About this exercise:
For the data below, restate word for word only the lines from the line containing "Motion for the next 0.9" through the line containing "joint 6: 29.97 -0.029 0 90", both ends included.

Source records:
======

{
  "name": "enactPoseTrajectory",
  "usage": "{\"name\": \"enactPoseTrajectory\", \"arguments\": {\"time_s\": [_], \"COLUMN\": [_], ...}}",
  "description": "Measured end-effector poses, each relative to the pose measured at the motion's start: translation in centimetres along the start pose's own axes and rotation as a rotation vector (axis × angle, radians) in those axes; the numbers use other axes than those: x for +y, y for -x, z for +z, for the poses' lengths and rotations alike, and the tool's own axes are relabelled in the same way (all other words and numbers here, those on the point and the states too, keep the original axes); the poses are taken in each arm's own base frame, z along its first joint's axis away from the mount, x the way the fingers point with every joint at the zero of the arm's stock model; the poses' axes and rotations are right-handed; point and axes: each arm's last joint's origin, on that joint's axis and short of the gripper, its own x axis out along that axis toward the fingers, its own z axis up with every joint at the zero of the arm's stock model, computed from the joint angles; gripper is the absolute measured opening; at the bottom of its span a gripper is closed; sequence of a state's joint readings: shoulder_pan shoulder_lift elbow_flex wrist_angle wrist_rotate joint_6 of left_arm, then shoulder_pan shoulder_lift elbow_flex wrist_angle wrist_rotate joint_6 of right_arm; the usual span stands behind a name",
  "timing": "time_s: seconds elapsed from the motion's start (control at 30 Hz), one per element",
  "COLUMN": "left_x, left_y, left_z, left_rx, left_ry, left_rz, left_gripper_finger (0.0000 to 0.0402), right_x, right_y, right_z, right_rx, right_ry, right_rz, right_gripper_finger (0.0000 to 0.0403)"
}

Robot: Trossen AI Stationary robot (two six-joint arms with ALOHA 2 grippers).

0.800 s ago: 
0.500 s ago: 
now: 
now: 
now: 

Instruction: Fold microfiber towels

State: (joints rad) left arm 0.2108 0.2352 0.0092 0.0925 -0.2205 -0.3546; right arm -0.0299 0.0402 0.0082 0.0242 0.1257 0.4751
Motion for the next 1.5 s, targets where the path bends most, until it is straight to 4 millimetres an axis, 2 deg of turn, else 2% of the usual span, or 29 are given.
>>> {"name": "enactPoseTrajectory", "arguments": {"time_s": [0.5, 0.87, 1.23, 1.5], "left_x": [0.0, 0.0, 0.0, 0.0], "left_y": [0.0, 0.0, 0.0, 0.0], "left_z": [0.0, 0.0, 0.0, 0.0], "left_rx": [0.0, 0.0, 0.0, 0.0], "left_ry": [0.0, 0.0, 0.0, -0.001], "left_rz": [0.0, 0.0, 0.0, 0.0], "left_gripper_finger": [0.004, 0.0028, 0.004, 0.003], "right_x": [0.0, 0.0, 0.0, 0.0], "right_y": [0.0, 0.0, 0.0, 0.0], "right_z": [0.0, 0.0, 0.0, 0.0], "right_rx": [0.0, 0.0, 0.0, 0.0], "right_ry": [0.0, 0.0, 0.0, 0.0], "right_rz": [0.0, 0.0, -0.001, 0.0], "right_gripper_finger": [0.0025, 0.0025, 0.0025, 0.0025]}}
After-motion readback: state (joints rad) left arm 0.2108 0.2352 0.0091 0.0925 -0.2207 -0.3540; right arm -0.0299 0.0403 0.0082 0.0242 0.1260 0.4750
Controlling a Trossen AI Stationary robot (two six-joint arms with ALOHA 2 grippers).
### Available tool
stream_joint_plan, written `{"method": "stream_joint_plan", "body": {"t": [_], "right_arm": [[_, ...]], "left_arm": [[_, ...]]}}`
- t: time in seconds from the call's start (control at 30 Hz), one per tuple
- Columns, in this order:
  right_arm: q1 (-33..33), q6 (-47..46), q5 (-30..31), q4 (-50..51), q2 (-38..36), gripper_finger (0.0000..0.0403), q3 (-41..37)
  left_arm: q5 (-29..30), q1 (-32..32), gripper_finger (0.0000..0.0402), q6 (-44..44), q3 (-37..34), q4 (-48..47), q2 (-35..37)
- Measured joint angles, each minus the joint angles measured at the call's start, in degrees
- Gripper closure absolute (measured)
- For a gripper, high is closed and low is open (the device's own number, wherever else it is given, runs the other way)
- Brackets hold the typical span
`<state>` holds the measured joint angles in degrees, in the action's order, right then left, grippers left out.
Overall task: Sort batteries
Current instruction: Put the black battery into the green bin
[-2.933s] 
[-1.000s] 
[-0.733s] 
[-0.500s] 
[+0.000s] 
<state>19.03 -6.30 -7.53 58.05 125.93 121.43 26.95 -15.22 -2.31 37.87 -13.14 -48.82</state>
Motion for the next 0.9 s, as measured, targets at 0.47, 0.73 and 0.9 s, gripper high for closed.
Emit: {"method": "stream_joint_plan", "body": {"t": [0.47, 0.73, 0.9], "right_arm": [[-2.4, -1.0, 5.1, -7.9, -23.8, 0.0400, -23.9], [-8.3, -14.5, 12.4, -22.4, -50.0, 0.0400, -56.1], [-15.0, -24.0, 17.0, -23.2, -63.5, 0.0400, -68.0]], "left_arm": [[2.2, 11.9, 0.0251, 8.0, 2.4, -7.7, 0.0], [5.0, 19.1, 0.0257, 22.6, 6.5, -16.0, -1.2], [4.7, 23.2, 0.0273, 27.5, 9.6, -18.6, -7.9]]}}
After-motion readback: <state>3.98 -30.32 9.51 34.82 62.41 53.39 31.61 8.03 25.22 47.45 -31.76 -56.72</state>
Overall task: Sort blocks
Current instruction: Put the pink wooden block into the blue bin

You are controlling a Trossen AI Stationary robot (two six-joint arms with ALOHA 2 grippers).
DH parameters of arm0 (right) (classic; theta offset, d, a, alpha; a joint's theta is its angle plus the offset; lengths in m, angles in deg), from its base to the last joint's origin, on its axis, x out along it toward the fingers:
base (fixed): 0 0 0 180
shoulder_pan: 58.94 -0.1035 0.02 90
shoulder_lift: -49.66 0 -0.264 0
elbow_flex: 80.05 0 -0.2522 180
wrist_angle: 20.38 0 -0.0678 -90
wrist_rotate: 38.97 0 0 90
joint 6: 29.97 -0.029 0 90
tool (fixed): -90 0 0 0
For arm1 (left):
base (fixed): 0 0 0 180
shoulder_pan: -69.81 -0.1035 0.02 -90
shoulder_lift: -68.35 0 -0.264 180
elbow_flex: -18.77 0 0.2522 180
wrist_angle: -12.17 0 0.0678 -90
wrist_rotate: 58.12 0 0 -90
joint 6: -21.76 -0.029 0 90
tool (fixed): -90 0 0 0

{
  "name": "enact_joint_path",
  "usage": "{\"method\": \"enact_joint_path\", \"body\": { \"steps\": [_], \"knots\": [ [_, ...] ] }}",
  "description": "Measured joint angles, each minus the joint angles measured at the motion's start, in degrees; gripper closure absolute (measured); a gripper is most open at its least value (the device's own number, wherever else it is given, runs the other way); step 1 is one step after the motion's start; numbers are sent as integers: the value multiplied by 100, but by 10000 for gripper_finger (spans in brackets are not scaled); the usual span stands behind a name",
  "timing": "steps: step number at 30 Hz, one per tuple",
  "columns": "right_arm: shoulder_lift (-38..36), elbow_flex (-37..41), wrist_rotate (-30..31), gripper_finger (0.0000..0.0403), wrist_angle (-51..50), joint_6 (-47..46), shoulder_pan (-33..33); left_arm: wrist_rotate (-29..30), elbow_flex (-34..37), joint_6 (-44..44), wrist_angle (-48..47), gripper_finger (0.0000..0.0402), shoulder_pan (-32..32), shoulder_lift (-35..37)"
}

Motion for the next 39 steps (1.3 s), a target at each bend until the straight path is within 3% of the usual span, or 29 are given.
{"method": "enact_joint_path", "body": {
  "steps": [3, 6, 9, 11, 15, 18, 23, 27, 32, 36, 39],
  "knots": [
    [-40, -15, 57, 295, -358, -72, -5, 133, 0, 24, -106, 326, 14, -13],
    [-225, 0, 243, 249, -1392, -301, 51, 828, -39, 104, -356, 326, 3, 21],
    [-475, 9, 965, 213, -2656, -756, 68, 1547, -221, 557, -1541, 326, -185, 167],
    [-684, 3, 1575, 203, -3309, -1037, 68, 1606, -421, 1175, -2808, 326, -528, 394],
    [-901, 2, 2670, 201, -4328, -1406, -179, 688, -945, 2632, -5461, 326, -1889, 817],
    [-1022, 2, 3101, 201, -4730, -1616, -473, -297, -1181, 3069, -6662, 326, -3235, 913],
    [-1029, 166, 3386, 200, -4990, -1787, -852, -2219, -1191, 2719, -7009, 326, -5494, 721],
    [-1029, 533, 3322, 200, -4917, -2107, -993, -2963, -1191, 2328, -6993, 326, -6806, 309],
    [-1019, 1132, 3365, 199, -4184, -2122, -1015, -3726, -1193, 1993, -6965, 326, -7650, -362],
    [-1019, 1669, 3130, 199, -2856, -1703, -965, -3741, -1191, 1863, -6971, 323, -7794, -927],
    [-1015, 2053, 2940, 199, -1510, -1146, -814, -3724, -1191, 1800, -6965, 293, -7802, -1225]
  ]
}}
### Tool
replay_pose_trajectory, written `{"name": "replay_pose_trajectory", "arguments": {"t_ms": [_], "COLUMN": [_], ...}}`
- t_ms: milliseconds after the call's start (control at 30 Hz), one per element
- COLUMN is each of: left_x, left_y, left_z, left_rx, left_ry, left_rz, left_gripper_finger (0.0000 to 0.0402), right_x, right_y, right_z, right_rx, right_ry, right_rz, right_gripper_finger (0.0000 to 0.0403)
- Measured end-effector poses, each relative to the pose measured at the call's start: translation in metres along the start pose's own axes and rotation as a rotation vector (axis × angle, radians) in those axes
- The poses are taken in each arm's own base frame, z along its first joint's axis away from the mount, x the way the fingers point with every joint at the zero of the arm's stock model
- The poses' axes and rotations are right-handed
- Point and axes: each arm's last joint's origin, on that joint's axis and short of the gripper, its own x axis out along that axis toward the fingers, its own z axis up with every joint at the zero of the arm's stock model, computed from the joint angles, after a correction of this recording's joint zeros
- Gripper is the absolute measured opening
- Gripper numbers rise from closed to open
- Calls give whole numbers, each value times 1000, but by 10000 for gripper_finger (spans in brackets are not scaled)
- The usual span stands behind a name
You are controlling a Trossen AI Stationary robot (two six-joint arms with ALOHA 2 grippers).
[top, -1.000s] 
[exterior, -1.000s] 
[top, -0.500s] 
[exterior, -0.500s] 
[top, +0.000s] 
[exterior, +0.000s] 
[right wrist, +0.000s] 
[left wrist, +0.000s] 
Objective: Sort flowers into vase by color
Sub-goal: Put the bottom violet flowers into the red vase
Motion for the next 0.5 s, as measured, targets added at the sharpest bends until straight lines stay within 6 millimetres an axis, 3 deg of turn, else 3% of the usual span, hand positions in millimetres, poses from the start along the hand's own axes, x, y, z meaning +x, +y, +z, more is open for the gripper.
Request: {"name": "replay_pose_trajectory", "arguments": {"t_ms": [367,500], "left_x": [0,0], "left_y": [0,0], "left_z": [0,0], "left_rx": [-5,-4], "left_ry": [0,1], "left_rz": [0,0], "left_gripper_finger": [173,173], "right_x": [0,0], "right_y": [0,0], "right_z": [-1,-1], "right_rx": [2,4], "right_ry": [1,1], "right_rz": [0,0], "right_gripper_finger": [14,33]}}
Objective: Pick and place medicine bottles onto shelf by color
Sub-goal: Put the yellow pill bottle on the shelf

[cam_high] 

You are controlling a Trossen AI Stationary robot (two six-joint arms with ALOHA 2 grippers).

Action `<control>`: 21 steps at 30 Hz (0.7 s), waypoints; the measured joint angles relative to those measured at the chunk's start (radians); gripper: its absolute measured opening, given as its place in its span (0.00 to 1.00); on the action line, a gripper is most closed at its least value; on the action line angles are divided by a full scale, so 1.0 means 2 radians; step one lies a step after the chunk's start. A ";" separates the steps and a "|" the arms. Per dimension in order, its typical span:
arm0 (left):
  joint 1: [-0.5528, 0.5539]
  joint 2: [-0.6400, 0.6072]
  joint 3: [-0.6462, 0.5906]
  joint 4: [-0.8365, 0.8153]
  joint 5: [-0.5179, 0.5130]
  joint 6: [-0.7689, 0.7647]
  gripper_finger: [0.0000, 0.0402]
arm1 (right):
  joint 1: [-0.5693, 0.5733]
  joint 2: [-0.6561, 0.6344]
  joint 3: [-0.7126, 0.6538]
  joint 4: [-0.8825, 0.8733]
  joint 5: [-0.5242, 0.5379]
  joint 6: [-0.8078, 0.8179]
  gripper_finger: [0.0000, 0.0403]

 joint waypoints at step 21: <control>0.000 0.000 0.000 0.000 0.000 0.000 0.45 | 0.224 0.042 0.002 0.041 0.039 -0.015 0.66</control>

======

Response to the task:
Motion for the next 0.9 s, as measured, targets at 0.47, 0.73 and 0.9 s, gripper high for closed.
Emit: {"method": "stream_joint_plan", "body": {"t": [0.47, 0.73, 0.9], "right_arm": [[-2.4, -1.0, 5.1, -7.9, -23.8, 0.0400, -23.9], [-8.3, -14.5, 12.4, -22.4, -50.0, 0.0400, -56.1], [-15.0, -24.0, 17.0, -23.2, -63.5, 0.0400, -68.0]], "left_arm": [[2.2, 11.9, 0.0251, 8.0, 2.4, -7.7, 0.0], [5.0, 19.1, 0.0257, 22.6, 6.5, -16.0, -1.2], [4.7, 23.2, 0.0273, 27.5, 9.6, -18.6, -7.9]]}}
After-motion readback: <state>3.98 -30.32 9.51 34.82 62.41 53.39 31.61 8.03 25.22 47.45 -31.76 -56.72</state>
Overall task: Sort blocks
Current instruction: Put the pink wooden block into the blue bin

You are controlling a Trossen AI Stationary robot (two six-joint arms with ALOHA 2 grippers).
DH parameters of arm0 (right) (classic; theta offset, d, a, alpha; a joint's theta is its angle plus the offset; lengths in m, angles in deg), from its base to the last joint's origin, on its axis, x out along it toward the fingers:
base (fixed): 0 0 0 180
shoulder_pan: 58.94 -0.1035 0.02 90
shoulder_lift: -49.66 0 -0.264 0
elbow_flex: 80.05 0 -0.2522 180
wrist_angle: 20.38 0 -0.0678 -90
wrist_rotate: 38.97 0 0 90
joint 6: 29.97 -0.029 0 90

No further output is expected for this exercise.